Is there a way to get a prediction from an gam model (from package mgcv) that contains random effect smooths, where the new data contains a level of the random effect that didn't exist in the training set? Something comparable to the "re.form=NA" parameter in lme4:predict.merMod ?
library(hflights) # get a big data set
hflights$UniqueCarrier <- factor(hflights$UniqueCarrier) # turn carrier into a factor
newhflights <- head(hflights) # create "new" d.f. for prediction
newhflights$UniqueCarrier <- "ZZ" # change carrier to a previously unseen value
library(mgcv)
m_gam <- gam(ActualElapsedTime ~ s(Distance) + s(TaxiOut, UniqueCarrier, bs="re"), data=hflights)

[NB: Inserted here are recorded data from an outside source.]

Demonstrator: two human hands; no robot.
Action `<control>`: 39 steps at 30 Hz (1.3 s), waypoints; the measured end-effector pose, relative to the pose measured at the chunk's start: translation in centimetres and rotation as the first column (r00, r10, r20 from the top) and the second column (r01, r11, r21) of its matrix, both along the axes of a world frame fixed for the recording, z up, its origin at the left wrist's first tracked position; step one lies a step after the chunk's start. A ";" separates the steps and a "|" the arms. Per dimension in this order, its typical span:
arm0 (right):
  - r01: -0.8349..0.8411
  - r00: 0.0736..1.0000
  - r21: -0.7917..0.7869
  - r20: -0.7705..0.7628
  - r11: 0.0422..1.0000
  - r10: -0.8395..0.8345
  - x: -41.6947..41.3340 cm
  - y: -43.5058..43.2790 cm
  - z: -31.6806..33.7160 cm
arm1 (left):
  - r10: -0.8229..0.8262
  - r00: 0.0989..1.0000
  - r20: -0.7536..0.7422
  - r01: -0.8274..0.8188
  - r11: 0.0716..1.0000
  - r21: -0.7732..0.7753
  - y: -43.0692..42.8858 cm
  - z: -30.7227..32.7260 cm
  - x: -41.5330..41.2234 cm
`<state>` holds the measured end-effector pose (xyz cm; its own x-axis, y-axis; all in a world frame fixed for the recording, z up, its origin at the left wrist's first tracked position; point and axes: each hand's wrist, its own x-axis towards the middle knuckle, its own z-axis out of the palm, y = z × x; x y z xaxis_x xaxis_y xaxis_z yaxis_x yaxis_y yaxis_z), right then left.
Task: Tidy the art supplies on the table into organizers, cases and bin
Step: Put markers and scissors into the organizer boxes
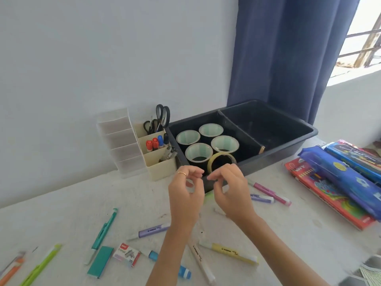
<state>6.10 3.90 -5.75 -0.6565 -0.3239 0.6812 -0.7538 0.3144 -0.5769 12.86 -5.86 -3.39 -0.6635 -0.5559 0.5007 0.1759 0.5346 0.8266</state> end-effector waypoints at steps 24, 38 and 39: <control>0.474 0.828 0.073 0.303 0.878 -0.472 -3.9 17.2 -3.9 | -0.215 0.846 0.488 0.340 0.922 -0.184 10.5 -4.8 -7.1; 0.434 0.858 -0.255 0.410 0.864 -0.310 -1.9 16.4 -1.5 | -0.270 0.714 0.645 0.614 0.684 -0.394 12.5 -3.9 -8.6; 0.424 0.862 -0.290 0.420 0.858 -0.283 -1.8 15.9 -0.8 | -0.289 0.739 0.608 0.581 0.730 -0.360 12.1 -3.6 -8.0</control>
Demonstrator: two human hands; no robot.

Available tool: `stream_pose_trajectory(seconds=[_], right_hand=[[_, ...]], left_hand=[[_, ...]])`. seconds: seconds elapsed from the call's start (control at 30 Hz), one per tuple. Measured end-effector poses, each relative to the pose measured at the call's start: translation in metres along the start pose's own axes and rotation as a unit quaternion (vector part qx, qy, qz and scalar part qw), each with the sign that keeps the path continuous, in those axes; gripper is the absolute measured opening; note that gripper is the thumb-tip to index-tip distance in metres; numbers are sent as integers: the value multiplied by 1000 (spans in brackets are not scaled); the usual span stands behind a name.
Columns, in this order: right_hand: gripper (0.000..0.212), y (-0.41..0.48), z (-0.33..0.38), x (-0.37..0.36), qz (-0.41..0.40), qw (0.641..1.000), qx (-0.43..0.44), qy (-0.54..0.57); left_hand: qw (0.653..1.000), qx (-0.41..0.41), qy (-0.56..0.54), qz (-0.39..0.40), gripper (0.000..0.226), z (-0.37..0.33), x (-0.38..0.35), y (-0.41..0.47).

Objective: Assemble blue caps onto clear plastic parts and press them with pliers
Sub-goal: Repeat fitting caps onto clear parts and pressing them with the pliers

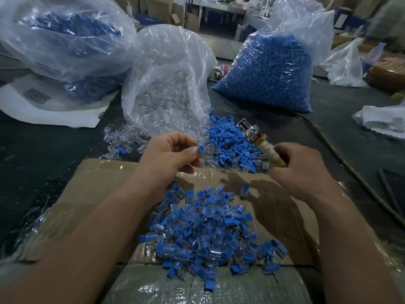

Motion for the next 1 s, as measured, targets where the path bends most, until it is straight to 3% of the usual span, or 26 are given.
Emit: stream_pose_trajectory(seconds=[0.07, 0.33, 1.0], right_hand=[[24, -3, 10, 0, -19, 999, 31, 18], [30, -8, 38, -30, 37, 994, 102, 13], [29, -12, 47, -37, 68, 991, 111, 23]], left_hand=[[1000, -10, 6, -5, 18, -1, -1, 0], [998, -52, 5, -32, 17, -8, 4, -1], [989, -113, 90, -42, 25, -22, -1, -9]])
Point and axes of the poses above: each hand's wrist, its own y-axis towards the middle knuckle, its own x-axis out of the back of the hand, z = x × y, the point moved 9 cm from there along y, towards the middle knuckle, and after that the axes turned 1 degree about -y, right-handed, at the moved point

predict(m_gam, newdata=newhflights) # fails with "ZZ not in original fit"
library(lme4)
m_lmer <- lmer(ActualElapsedTime ~ Distance + (TaxiOut | UniqueCarrier), data=hflights)
predict(m_lmer, newdata=newhflights) # fails with "new levels detected in newdata"
predict(m_lmer, newdata=newhflights, re.form=NA) # works
I have searched for an answer and found this question, but it didn't appear to be directly related to my problem. Predicting with random effects in mgcv gam But I did try adding a dummy variable to the model based on it.
hflights$dummy <- 1
newhflights$dummy <- 0
m_gam <- gam(ActualElapsedTime ~ s(Distance) + s(TaxiOut, UniqueCarrier, bs="re", by=dummy), data=hflights)
predict(m_gam, newdata=newhflights) # still doesn't work, not in original fit
I'm out of ideas. Am I overlooking something obvious?